VANUNU PAROLE HOPES DASHED from the London Sunday Times March 18, 2001
THE nuclear technician Mordechai Vanunu, jailed
in 1986 for revealing Israel's weapons programme to The Sunday Times,
is likely to serve his 18-year term with no parole, writes Uzi Mahnaimi
in Tel Aviv. Ephraim Sneh, a cabinet minister, accused Vanunu
in a television documentary to be broadcast this week of "carrying
on his campaign to damage Israel", indicating early release was unlikely.
"We will not help him in that," he said. "Israel sees no
difference between submitting classified information to an Iraqi intelligence
officer or to a newspaper." The 30-minute documentary is the first the Israeli
authorities have allowed to be broadcast about Vanunu, who spent his first
11 years in jail in solitary confinement.
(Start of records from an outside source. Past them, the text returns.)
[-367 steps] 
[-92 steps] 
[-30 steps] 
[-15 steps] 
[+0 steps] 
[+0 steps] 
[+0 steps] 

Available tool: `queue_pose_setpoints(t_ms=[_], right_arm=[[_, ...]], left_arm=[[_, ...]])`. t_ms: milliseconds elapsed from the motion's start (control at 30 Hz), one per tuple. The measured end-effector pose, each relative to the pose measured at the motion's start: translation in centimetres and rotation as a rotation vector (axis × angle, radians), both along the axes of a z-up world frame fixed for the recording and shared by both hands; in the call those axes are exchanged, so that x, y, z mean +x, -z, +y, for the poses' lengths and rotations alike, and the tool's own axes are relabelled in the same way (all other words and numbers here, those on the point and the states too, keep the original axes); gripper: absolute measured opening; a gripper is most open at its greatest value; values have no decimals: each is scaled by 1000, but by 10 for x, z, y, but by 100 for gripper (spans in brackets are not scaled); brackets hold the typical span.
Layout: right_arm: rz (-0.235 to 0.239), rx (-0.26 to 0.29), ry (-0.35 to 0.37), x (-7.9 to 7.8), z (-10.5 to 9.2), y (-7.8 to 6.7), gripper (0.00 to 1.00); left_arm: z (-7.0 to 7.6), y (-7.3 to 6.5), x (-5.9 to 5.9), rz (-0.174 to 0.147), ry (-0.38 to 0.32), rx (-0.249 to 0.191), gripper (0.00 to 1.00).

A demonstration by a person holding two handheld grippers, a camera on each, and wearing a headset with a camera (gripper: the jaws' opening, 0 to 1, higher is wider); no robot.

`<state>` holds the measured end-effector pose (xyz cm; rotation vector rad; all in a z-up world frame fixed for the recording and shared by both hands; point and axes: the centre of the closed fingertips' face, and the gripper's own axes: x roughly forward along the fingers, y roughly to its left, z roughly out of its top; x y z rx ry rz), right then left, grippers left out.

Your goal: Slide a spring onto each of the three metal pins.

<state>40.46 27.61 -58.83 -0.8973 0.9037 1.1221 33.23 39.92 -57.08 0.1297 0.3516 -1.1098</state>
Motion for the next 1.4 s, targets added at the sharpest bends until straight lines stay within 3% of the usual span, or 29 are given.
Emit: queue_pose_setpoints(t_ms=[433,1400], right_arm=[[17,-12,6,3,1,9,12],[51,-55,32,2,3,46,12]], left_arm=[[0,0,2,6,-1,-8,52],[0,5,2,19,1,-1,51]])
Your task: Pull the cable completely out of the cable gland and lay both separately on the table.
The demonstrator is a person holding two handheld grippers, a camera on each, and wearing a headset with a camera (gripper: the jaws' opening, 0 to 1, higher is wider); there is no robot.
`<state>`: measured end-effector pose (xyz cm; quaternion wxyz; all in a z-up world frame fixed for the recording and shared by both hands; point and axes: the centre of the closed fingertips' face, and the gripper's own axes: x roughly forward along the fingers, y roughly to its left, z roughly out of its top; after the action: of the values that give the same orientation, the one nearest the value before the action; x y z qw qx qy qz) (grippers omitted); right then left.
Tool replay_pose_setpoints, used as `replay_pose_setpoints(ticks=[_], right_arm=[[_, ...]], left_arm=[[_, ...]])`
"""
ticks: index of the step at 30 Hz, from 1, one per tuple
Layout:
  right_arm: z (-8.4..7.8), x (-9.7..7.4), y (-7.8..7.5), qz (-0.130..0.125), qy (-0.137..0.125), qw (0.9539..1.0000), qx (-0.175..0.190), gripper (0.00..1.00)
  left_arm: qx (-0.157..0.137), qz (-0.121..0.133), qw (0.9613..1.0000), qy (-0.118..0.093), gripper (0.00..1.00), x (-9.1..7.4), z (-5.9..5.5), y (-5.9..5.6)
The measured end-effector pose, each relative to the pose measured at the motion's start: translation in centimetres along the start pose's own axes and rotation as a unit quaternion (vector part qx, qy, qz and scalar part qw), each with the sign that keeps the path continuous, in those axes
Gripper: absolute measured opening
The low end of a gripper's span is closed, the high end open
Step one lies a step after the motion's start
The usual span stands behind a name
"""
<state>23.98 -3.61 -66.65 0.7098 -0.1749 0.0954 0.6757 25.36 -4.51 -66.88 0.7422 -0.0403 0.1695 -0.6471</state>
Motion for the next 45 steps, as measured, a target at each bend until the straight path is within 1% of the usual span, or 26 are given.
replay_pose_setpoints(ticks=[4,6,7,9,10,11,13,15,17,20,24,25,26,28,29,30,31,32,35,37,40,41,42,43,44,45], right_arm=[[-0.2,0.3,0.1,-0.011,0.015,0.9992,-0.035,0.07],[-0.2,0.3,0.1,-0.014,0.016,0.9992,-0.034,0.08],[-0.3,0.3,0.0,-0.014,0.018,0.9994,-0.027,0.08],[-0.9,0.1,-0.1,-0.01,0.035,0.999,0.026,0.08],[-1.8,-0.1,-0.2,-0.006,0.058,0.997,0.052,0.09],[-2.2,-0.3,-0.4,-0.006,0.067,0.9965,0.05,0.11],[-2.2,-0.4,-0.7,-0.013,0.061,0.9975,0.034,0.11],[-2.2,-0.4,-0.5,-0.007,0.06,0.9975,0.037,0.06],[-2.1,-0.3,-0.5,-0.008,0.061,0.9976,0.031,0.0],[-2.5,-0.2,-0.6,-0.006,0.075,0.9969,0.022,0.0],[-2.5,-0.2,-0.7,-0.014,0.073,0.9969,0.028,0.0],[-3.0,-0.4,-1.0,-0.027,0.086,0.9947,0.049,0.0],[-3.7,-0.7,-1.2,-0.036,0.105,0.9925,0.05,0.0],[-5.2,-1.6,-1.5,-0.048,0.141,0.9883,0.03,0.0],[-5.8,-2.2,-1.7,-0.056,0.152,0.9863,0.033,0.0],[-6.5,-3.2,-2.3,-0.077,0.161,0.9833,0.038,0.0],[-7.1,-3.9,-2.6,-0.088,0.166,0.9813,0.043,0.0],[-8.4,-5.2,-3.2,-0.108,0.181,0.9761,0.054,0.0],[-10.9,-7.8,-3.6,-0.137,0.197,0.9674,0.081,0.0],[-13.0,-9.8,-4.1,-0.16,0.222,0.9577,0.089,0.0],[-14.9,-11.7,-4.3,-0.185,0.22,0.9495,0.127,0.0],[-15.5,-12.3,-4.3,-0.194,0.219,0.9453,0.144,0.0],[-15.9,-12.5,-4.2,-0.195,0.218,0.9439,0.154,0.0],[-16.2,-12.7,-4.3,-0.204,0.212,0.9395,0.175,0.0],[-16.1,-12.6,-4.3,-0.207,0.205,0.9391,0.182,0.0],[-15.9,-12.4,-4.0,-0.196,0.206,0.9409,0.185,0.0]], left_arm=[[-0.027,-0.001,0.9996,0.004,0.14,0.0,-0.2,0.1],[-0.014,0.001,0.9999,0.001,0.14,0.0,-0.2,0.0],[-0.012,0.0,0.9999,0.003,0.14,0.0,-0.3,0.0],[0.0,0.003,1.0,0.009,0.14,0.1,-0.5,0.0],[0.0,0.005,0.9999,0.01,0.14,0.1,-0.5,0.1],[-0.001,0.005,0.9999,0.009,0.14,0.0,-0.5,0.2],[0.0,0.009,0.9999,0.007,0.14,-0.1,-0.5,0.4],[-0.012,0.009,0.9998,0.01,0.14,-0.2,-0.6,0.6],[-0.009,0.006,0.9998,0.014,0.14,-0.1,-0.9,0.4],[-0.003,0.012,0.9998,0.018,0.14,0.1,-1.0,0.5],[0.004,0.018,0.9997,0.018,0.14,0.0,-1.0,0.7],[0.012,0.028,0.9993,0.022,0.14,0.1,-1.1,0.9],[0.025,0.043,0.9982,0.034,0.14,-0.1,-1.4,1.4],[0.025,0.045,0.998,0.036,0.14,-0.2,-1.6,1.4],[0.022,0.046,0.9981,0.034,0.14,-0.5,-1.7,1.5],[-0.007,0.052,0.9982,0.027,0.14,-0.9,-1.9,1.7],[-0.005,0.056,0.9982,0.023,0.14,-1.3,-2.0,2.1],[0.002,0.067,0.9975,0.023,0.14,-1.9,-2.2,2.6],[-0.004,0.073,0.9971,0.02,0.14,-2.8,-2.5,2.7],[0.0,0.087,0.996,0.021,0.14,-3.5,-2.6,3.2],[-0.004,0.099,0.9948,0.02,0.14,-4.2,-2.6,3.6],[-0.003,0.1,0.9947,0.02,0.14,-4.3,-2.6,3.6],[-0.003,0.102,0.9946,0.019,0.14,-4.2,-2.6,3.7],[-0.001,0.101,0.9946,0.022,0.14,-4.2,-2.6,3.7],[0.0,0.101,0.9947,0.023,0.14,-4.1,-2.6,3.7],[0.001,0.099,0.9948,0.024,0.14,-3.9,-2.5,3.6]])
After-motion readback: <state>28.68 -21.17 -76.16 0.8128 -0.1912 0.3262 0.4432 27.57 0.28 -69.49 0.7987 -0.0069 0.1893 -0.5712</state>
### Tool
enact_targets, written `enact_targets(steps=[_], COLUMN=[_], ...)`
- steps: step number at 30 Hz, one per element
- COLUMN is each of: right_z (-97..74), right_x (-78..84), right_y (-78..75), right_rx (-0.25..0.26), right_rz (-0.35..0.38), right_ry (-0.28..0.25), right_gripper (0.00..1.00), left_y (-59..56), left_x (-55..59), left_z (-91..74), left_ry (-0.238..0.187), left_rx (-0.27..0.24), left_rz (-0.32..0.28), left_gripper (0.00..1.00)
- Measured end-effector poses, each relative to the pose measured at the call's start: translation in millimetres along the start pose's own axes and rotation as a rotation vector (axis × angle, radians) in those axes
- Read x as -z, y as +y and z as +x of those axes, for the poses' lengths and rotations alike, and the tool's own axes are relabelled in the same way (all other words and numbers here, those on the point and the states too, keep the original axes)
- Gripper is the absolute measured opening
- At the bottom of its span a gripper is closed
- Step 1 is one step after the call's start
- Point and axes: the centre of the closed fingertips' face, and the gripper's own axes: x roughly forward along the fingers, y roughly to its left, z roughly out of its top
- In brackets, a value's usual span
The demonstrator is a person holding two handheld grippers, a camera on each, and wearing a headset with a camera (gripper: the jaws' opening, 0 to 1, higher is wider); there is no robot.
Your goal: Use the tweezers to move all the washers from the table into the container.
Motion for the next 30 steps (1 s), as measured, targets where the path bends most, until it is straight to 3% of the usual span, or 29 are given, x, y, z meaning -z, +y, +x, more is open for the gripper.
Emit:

After years in which discussion about Vanunu and
his revelations was taboo, the film is expected to provoke public debate
about whether he should be freed. Much of the story - including details of Vanunu's
kidnapping after he was lured to Rome by a female Mossad agent - was cut
by censors. Einat Fishbain, the programme's presenter, could
not interview Vanunu. "I doubt whether Mordechai knows more about
nuclear weapons today than an Israeli child surfing the internet,"
Fishbain said. "Many people said he was a traitor and should
be locked up. But when we ask what has he done, many can't answer. They
think the state caught a monster and they say, 'Thank God he's still behind
bars'."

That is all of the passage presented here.